İslami faaliyetlerle ilgisi, dönemin İslami dergileri ve yazarları ile kurduğu temaslarla başladı. 1960 İhtilali döneminde gerek fikri birikimini ve gerekse Türkiye’de egemen olan sistemi, devlet ve toplum yapısını ciddi olarak sorgulamaya başladı. Altmışlı yıllar Ercümend Özkan için sorgulama yeteneğinin dorukta olduğu gençlik yıllarıdır. Türkiye Cumhuriyeti’nin kuruluşunu ve devlet yapısını, Müslümanların sahip olduğu kimliği, şahidi olduğu 1960 askeri darbesini ciddi olarak sorgulamaya başladı. Bu dönemde daha çok Türk Ocaklarına gidiyor, yaşça kendisinden büyük Ahmet Hamdi Tanpınar, Mukbil Özyörük gibi insanlarla görüşüp ufkunu açmaya çalışarak farklı arayışlar içerisine giriyordu. İşte bu arayışlar onu Hizbu’t-Tahrir’le tanıştırdı. Kur’an’a ve sünnete dayalı siyasi boyutu olan bir İslam anlayışını bulmanın mutluluğunu duyuyordu. Bu mutluluğunu içinde yaşadığı topluma da taşımak istiyordu. İslami nitelikli doğruları ilk olarak Hizbu’t-Tahrir’den aldığını ve bunun üzerine bina ettiğini söylüyordu. Vakit kaybetmeden o sorgulayıcı haliyle işe koyulup, talebe olarak başladığı bu işte çok kısa zamanda öğretici durumuna gelmiş, hatta Türkiye sorumlusu olmayı başarmıştı. Bu kültürün tanıtılmasına yönelik ciddi bir yapılanma ve yaygın bildiri dağıtımı faaliyetini yürüten Özkan, hareketin Türkiye’de örgütlenmesi konusunda bir hayli başarılı oldu. 1964-1967 yılları arasında dağıttıkları bildiriler, basında manşet oluyordu.

 

Bir eski kambur

Bir eski kambur vardır Türkiye topraklarında. Misakı Milli sınırları ötesine uzanan beslenmeleri karalamak için başvurulan ve türevleri bulunan kadim bir kamburdur bu. Okları parlamış bir kirpiden fıkratılan oklardır bu kamburun dışavurumu. Telaş savan, közden ateş dağıtarak kurtulma siyasetinin kıvranan konvoyuna nice adamlar katılmıştır bugüne değin. Ercümend Özkan da bu kamburun diline muhatap olmuştur ister istemez. Duruşmalarda bazı arkadaşlarıyla birlikte yaptıkları savunmalar, mahkeme salonlarını İslami tebliğ platformuna çevirdi. Bu hareketi, muhafazakârlar hatta solcu çevreler bile sisteme karşı söylemlerinden dolayı kökü dışarıda bir komünist örgüt olarak tanımlarlar. Örgütü, kökü dışarıda ve Moskova emrinde çalışan bir komünist yuvası olarak suçladılar. Hem geleneği hem de modernizmi, laisizmi, demokrasiyi, Kemalizmi eleştirmenin ağır bedelini ödemiştir. Modern kavram ve kurumları eleştirmek, devleti karşınıza almak demektir. İşte Ercümend Özkan, en zor dönemde bunu yapmıştır. Bundan dolayı yeşil komünist olarak anılmıştır. 13 ay süren Hizbu’t- Tahrir yargılanması sonucu 4 yıl ağır hapis ve Bingöl’de 2 yıl zorunlu ikamete mahkûm edildi. Ömür boyu kamu hizmetlerinden men edildi.
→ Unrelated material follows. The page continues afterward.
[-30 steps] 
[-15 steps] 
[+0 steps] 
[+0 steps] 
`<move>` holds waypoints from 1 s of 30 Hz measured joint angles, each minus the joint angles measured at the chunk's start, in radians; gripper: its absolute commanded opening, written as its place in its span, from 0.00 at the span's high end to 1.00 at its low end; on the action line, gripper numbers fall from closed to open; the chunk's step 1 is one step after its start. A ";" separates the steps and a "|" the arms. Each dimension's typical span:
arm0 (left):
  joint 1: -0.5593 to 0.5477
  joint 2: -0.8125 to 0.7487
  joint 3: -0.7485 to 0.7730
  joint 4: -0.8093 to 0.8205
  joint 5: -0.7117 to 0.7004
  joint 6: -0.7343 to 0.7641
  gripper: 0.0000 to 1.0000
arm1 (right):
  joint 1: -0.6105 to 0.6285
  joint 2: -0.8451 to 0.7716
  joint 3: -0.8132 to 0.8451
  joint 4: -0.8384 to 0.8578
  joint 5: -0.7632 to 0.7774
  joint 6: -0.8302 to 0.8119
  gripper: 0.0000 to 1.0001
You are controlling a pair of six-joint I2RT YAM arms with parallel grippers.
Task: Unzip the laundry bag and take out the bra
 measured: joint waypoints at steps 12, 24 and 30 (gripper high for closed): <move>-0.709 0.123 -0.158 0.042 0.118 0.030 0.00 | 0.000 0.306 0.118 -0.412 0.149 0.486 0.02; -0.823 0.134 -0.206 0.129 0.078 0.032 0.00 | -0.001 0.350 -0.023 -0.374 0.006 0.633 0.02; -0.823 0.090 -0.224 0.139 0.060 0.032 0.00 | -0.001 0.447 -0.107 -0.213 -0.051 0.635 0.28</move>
Gözü karadır ama gözü kapalı değildir. Düşüncenin derin sularında seyrederken sorgulamadan duramayışının da kanıtıdır bu ayrılış. Yarısında yorulunca yolu terk edenlerden olmadı o. Tutsaklığı sırasında Hizbu’t Tahrir mensuplarıyla Türkiye’ye özgü bir mücadele yürütme konusunda metod ve stratejik planda ihtilafa düştü ve bu çevreden fiilen ayrıldı.

Eve geldim ki her şey sağ” diyordu ya şair. İyimser değil kötümser bir sağlıktan söz ediyorum. Düz, dümdüz ve çorak bir sağdan. İçine eriyen, yumulan, yamulan ve uyuyan bir sağ. Yükseklerden gürz gibi inen diliyle öç alan sağ. Özellikle 196O’lı yıllarda Türkiye Müslümanlarının taşıdığı gelenekçi, muhafazakâr, milliyetçi, devletçi, sağcı kimliklerini reddetmeleri ve sahih İslam’la tanışmaları ve tevhidi mücadeleyi üstlenmeleri konusunda kamuoyu oluşturan faaliyetleri; rejimi, egemenleri, basını ve gelenekçi kesimi oldukça rahatsız ve tedirgin etti. Değişik iftira ve suçlamalarla muhatap oldu. İslamcılığın sağ siyasete ciddi anlamda yedirilmek istendiği bir dönemde o, "Batı ile askeri ittifaklar yapmanın haram olduğu" teziyle ortaya çıkmış ve bu nedenle de dönemin sağcı yazarları tarafından yeşil komünist olmakla suçlanmıştı.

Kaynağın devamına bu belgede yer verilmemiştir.